1859 Marshal Jail and Home
Civil War rife and revenge bound the town of Independence
Independence, a prosperous frontier town near the Missouri River in 1827, was the gateway to the West. It was a strategic point for any traveler seeking new worlds via the Oregon, Santa Fe, and California trails.
It’s fitting then that so many Civil War battles identified as “historic battles” by the National Park Service occurred in or near Independence, a town named for freedom. Although these battles all ended in Confederate victory, the Union finally prevailed at a battle just ten miles west of Independence, in Westport, on Oct. 23, 1864, putting an end to Confederate military efforts in Missouri.

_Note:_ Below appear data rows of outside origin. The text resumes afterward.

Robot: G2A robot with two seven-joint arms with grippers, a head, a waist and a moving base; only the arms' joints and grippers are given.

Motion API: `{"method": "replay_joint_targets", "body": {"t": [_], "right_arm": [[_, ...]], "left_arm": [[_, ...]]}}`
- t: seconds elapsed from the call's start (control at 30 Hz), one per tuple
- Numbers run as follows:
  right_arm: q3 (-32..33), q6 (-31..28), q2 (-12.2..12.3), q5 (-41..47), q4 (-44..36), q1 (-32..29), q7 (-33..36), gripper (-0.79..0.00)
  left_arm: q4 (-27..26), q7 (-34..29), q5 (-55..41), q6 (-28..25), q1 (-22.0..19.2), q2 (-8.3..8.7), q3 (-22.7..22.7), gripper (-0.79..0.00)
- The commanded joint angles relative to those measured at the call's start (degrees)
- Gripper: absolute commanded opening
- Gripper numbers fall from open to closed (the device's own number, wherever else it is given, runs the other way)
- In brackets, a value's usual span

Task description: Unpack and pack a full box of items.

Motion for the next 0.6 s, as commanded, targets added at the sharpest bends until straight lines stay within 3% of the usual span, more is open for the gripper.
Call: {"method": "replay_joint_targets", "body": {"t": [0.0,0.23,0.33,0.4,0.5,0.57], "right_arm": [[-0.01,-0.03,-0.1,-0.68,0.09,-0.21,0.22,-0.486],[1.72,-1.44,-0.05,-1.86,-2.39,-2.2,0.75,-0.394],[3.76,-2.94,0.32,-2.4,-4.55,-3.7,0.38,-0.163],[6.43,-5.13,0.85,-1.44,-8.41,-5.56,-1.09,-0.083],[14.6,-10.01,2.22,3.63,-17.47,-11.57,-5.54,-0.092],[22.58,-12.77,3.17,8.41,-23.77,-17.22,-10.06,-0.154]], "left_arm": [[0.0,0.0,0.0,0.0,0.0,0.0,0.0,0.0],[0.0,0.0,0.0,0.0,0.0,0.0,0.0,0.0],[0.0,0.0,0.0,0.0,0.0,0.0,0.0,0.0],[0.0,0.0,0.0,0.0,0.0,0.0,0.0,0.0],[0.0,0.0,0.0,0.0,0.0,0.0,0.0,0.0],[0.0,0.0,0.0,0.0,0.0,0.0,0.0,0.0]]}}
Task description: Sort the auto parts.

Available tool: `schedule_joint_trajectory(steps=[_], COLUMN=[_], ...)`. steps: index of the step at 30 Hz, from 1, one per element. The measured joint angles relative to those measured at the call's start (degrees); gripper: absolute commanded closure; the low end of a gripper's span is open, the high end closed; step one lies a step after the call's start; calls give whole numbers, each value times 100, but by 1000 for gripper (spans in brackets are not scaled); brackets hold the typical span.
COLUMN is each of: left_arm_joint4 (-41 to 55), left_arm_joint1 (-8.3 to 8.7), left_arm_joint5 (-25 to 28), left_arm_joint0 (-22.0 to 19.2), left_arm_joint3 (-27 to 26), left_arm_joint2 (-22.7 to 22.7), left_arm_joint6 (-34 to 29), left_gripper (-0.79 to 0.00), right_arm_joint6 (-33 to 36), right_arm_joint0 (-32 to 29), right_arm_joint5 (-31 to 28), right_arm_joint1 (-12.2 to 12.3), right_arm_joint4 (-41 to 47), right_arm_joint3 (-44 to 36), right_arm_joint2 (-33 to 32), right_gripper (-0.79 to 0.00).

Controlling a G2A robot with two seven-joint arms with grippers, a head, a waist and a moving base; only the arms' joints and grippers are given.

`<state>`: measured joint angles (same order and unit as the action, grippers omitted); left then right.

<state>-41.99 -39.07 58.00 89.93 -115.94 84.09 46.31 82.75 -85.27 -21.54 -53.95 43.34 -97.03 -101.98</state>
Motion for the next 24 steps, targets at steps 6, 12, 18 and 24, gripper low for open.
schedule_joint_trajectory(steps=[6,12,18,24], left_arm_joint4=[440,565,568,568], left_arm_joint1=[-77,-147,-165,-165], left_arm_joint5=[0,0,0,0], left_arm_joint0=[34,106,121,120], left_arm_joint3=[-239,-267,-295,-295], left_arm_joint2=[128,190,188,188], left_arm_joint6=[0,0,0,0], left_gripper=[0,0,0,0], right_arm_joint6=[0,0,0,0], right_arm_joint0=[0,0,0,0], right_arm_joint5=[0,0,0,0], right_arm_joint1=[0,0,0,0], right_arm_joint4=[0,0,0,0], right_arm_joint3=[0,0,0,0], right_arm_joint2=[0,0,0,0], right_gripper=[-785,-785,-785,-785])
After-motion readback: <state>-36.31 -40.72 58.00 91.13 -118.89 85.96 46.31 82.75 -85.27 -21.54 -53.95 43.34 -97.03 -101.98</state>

But before this Union victory in 1864, retaliation among opposing forces was rampant. In Independence in 1863, women and children believed to have been smuggling information or aid to Confederates were being incarcerated. Some were placed in the Jackson County Jail (which today is part of an often-toured historic site known as the 1859 Jail, Marshal’s Home, and Museum). When this jail overflowed, other buildings in surrounding areas were used. On Aug. 13, 1863, a jail in Kansas City collapsed from overcrowding. Four young women died, and one was the sister of William “Bloody Bill” Anderson. Capt. William Clark Quantrill, a Confederate guerilla leader, was a close friend of Anderson’s, and the collapse likely intensified the violence of Quantrill’s raid in Lawrence, Kan., on Aug. 21, 1863. On that day, Quantrill’s 450 border ruffians executed 180 Union-supporting boys and men.
Yet more retaliation was looming. Just four days after Quantrill’s raid, Union general Thomas Ewing authorized General Order No. 11, which forced everyone, both Union and Confederate supporters, to evacuate farms in four rural counties on the Missouri-Kansas border. Gen. Ewing hoped to shut down rural support of Confederate guerillas. Those who could prove Union loyalty were allowed to move to nearby military camps. General Order No. 11 depopulated the countryside. Homes stood abandoned; some were burned down.
An artist and Union Army captain, George Caleb Bingham, warned Gen. Ewing not to go forth with the order. In a letter of protest, Bingham threatened to tarnish Ewing with his paintbrush: “If you execute this order,” Bingham writes, “I shall make you famous with pen and brush.”
In 1868, Bingham made good on his promise and retaliated by painting General Order No. 11. The painting will hang in the Truman Library and Museum in Independence until Sept. 8, as part of a Bingham exhibit. Bingham expressed his passionate opinions in his journal, in which he writes this about the order:
“It is well-known that men were shot down in the very act of obeying the order, and their wagons and effects seized by their murderers. Large trains of wagons, extending over the prairies for miles in length, and moving Kansasward, were freighted with every description of household furniture and wearing apparel belonging to the exiled inhabitants. Dense columns of smoke arising in every direction marked the conflagration of dwellings, many of the evidences of which are yet to be seen in the remains of seared and blackened chimneys, standing as melancholy monuments of a ruthless military despotism which spared neither age, sex, character, nor condition. There was neither aid nor protection afforded to the banished inhabitants by the heartless authority which expelled them from their rightful possessions. They crowded by hundreds upon the banks of the Missouri River, and were indebted to the charity of benevolent steamboat conductors for transportation to places of safety where friendly aid could be extended to them without danger to those who ventured to contribute it.”
Ewing’s order did nothing to resolve the struggle for Independence—not even close. It increased the hotbed of resistance. But the area would finally cool with the Union’s capture of Westport. After that, so too would the nation begin cooling, with the close of the Civil War.
And like so many other towns affected by the Civil War, Independence was left a scarred yet strengthened town that remembers.